- _PROBLEM DETAILS_: Wherever the string "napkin" appears in a line of the listing below, report that line.

- _DATA FOR THIS EXERCISE_:
BEGIN

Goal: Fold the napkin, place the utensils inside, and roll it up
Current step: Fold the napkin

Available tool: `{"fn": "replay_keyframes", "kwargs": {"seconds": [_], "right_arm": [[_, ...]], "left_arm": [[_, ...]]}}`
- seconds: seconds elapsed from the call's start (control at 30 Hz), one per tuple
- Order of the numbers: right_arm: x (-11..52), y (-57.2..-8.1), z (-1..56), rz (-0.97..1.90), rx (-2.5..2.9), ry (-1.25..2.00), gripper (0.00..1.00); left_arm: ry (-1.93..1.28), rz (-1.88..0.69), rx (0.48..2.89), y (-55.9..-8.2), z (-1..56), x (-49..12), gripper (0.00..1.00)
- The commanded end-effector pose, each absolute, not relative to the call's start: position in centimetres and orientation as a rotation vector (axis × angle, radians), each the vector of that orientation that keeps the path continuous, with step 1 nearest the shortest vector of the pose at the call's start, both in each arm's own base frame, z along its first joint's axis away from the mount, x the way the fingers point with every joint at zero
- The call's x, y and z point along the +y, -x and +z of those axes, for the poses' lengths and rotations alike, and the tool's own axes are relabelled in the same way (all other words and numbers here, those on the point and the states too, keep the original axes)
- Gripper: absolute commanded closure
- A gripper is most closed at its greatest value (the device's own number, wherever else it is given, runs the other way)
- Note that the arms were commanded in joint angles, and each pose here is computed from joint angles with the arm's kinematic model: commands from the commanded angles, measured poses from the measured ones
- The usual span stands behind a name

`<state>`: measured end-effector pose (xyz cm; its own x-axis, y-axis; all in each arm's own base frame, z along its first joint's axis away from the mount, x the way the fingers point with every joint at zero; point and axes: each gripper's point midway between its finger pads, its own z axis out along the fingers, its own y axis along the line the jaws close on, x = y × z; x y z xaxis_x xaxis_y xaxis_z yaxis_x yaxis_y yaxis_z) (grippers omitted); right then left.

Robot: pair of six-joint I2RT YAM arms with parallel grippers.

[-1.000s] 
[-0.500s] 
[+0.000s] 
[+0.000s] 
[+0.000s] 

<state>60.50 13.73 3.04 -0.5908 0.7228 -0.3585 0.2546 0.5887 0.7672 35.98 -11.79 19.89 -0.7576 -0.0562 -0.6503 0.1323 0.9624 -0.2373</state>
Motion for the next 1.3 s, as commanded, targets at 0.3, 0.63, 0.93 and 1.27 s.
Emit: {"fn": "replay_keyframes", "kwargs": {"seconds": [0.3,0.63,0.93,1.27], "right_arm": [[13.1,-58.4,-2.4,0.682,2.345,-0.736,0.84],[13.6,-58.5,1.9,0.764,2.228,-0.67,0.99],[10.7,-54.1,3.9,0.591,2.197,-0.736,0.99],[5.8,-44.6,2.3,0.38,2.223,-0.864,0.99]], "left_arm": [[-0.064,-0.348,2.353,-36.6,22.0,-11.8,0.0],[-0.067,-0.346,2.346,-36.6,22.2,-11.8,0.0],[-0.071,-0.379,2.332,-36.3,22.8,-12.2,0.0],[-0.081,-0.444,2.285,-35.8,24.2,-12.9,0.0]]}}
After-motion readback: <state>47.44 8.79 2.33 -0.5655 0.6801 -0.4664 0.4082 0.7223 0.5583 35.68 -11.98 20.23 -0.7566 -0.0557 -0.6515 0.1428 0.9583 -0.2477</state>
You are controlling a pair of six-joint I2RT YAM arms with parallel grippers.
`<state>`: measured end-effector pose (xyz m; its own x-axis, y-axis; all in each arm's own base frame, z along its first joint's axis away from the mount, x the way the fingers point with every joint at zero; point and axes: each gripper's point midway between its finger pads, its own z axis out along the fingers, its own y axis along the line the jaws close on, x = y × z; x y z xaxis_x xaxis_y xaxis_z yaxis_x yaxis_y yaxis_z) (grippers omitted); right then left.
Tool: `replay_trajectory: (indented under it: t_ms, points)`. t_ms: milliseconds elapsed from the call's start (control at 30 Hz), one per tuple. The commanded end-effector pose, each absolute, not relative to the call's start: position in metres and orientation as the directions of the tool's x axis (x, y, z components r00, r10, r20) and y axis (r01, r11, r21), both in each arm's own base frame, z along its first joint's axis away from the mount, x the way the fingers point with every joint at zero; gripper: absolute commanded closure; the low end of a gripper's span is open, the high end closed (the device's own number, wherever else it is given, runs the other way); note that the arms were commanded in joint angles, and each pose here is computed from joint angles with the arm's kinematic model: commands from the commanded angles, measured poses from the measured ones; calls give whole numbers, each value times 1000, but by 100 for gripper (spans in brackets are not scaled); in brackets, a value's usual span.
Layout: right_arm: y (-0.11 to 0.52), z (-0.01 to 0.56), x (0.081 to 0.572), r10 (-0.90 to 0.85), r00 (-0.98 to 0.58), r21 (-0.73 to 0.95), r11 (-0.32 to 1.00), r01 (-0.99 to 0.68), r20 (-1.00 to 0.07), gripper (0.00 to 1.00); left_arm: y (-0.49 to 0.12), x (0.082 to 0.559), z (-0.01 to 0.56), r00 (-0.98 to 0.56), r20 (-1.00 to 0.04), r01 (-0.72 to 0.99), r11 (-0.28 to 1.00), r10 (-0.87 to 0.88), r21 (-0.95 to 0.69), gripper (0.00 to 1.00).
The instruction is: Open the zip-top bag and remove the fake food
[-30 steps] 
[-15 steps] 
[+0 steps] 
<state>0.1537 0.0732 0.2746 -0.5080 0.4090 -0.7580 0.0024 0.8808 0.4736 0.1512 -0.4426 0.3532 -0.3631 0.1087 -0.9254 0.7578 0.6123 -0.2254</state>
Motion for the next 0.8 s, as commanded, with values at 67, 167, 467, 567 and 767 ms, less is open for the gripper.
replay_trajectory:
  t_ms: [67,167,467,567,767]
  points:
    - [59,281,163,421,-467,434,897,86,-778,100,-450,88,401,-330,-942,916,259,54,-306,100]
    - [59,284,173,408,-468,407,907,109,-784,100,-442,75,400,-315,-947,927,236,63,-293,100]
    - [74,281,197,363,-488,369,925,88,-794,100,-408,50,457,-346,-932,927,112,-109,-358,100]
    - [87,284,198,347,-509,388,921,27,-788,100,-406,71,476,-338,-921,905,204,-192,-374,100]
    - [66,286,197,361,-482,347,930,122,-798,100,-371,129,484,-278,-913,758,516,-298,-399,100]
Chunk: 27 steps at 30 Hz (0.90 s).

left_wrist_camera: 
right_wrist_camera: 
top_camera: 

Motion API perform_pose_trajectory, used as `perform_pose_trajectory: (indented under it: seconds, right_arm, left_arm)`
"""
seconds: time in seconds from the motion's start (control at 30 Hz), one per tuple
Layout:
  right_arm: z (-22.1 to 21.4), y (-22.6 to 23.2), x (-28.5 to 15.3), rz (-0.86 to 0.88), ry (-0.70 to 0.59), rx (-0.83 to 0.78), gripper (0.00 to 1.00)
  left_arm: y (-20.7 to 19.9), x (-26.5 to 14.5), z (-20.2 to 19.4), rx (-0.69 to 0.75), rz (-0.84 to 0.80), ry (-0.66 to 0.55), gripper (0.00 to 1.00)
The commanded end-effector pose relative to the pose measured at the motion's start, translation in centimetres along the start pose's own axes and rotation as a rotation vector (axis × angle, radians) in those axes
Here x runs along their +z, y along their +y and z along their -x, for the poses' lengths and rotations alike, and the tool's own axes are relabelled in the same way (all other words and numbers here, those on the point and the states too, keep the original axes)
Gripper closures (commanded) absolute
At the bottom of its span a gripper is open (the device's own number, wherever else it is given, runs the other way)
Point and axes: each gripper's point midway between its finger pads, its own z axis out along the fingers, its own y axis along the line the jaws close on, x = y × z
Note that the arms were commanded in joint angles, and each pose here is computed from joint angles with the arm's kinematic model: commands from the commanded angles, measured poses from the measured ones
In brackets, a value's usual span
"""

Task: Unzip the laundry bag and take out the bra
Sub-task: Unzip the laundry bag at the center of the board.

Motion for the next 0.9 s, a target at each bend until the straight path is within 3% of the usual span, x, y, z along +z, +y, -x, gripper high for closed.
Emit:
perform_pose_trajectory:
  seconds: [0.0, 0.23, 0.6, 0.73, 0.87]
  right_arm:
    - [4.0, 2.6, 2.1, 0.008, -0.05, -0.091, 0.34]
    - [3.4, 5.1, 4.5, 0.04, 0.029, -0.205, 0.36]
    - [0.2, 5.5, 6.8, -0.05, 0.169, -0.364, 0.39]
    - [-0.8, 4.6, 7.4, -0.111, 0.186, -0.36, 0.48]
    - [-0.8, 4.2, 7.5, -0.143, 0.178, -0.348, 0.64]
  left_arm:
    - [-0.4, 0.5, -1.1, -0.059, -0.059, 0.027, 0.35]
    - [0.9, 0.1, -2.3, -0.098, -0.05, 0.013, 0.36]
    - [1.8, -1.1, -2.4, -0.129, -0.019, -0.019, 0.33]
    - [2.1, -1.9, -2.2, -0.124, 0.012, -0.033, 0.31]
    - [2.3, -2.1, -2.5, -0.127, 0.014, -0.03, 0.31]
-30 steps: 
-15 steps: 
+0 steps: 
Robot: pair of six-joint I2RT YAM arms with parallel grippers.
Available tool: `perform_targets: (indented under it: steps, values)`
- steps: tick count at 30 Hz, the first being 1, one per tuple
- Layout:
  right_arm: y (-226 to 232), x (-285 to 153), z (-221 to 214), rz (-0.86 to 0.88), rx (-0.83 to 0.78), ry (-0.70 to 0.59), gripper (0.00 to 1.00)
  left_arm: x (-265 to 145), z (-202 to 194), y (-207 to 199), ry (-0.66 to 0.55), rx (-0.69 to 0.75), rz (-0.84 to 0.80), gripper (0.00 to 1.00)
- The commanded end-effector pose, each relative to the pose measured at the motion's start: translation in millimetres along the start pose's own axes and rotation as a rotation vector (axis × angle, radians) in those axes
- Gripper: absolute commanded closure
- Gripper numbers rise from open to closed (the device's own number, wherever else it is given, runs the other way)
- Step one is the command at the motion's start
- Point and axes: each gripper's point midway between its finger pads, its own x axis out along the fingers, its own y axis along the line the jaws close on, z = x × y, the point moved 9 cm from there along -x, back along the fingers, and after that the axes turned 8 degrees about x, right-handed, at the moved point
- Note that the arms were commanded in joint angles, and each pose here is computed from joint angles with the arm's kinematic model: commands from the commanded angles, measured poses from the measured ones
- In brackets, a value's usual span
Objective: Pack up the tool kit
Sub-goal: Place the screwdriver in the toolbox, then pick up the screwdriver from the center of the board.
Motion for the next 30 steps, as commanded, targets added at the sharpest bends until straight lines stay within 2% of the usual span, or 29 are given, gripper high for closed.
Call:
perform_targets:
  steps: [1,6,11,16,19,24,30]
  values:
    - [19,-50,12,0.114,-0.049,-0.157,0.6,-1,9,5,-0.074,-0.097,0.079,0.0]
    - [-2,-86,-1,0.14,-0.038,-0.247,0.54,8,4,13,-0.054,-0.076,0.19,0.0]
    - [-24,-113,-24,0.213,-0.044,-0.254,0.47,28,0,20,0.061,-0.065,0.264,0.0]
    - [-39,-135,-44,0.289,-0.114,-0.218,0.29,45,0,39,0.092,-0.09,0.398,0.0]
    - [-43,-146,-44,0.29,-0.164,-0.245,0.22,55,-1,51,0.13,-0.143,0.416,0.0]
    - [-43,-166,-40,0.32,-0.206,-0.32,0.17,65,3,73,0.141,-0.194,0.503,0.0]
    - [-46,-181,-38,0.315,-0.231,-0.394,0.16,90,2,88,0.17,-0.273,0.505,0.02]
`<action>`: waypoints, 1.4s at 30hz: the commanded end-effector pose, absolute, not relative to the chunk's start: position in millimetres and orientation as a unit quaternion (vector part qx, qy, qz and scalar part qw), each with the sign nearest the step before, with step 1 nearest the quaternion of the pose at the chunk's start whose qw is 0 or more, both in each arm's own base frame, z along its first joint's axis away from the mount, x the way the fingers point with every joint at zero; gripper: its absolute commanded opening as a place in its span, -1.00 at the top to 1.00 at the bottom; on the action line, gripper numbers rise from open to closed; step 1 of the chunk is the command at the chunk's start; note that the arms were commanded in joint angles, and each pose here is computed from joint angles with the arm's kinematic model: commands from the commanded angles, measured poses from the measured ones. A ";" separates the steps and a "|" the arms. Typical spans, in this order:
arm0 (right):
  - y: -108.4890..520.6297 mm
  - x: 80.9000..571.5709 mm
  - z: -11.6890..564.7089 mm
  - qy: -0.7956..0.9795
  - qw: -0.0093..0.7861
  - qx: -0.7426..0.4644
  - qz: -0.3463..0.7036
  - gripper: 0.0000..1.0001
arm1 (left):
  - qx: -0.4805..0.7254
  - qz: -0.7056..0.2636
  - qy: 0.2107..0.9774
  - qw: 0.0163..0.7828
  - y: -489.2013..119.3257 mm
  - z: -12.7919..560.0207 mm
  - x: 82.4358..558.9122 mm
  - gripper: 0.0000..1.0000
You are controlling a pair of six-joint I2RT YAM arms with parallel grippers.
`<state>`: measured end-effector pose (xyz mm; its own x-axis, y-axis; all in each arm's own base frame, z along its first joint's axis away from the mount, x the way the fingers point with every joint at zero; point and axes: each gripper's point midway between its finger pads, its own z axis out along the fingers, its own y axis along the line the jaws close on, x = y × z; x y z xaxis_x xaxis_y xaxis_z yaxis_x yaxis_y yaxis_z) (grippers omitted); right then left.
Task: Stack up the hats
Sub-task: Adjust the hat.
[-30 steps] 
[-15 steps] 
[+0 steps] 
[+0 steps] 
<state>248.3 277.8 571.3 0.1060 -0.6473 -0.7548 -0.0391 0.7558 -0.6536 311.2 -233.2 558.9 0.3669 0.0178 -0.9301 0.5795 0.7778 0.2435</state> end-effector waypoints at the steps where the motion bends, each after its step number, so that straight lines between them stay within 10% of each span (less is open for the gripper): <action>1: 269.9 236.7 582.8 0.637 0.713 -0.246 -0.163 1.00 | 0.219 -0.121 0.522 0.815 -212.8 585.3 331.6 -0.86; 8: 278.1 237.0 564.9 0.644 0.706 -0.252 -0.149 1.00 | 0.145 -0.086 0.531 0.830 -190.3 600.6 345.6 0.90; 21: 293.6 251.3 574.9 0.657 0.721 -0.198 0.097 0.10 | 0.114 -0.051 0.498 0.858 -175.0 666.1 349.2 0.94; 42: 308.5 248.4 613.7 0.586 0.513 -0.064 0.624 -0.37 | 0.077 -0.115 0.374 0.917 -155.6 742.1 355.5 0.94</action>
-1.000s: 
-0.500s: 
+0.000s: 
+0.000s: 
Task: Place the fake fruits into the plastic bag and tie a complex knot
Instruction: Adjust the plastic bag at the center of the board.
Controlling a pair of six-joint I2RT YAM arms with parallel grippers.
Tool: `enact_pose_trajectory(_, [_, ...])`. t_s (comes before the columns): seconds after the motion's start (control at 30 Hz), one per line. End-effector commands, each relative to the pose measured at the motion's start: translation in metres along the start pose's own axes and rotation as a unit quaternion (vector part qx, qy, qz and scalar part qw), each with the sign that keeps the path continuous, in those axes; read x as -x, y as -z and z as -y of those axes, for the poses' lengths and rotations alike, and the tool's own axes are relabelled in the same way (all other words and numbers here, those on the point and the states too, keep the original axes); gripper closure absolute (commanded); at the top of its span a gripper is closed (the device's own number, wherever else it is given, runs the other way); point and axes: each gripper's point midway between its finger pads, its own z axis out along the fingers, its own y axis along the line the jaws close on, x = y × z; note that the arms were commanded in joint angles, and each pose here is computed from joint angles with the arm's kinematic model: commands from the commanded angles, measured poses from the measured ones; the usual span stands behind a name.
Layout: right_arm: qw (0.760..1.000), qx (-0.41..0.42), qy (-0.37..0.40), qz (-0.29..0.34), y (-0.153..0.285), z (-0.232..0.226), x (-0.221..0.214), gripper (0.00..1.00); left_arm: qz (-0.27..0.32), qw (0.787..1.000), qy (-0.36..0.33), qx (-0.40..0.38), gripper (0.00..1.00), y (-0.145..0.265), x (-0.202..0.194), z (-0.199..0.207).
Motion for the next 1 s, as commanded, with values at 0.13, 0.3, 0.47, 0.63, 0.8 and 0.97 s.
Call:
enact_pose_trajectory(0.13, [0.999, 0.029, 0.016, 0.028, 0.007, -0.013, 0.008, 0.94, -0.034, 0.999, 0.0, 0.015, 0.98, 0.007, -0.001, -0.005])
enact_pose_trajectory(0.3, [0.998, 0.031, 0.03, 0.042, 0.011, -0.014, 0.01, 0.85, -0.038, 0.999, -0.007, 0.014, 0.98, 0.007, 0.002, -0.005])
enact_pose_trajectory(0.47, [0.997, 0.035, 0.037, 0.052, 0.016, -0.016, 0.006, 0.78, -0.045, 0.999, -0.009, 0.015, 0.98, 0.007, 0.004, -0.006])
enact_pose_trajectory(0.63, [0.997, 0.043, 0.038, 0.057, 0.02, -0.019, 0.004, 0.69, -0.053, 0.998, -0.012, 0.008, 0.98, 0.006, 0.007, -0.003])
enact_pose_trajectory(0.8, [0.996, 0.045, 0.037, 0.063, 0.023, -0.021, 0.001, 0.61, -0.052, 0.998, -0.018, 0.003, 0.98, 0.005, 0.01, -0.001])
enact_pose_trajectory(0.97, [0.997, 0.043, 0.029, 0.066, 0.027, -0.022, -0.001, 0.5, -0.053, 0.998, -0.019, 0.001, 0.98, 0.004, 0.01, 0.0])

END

- _ANSWER SECTION_:
Goal: Fold the napkin, place the utensils inside, and roll it up
Current step: Fold the napkin

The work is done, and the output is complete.